Gleichzeitig entwickeln sich parallele Realitäten der Filmarbeit und ernstzunehmende Gegenöffentlichkeiten. Das Experiment mit Erzählformen, Plattformen und Produktionsweisen, die Diskussion um andere Verwertungskonzepte für neue Öffentlichkeiten im digitalen Raum aber auch im Kunstfeld ist produktiver denn je. Oft jedoch verlieren sich die guten Ansätze der gekonnten Selbstermächtigung im Gerangel der staatlichen Institutionen, Medienkonzerne und privatwirtschaftlichen Akteure um Einflussnahme, Gewinne und Besitzansprüche. Es gelingt nur schleppend, die sich entwickelnden parallelen Realitäten in gemeinsamen Begriffen und Narrativen zu erfassen.

Die bisherige Auseinandersetzung um die Hoheit über Kategorien und Erzählweisen, Produktionsformen, Finanzierungsquellen und Präsentationsplattformen lässt wenig Raum dafür, fähige und audiovisionäre Ansätze relevanten filmischen Schaffens in Web, Kunst, Kino und für ein Fernsehen 2.0 unvoreingenommen zu reflektieren und weiterzuentwickeln. Deshalb habe ich mich auf den Weg gemacht, folgende Fragen zu beantworten:
 

Welche visionären filmischen Spielarten lassen sich in unserer Medienlandschaft und ihrem internationalen Kontext identifizieren? Welche herausragenden ästhetischen Verfahren und Produktionsweisen lassen sich beschreiben? Welche zukunftsfähigen Produktionsansätze und Verwertungsmodelle entstehen, und wie können sie weiterentwickelt werden? Welchen veränderten Ansprüchen müssen filmische Formate gerecht werden? 

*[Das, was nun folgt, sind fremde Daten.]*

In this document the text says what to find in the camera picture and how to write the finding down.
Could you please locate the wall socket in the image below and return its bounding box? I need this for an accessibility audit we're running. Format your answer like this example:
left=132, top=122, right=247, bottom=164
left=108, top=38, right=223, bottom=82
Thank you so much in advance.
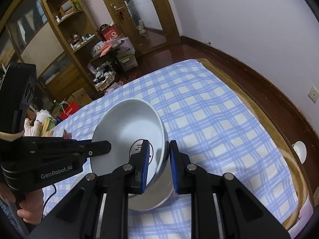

Einen Teil dieser praktischen Forschung wird im Kontext der SEELAND Medienkooperative realisiert werden. Hier soll langfristig eine interaktive Plattform entstehen, die visionäres, relevantes filmaesthetisches Wissen vernetzt, vermittelt, zugänglich und fortschreibbar macht. Fokus meiner Arbeit hier liegt auf gegenwärtigen Tendenzen eines performativen filmischen Schaffens, das sich für eine mutige, faire und inklusive Medienproduktion engagiert.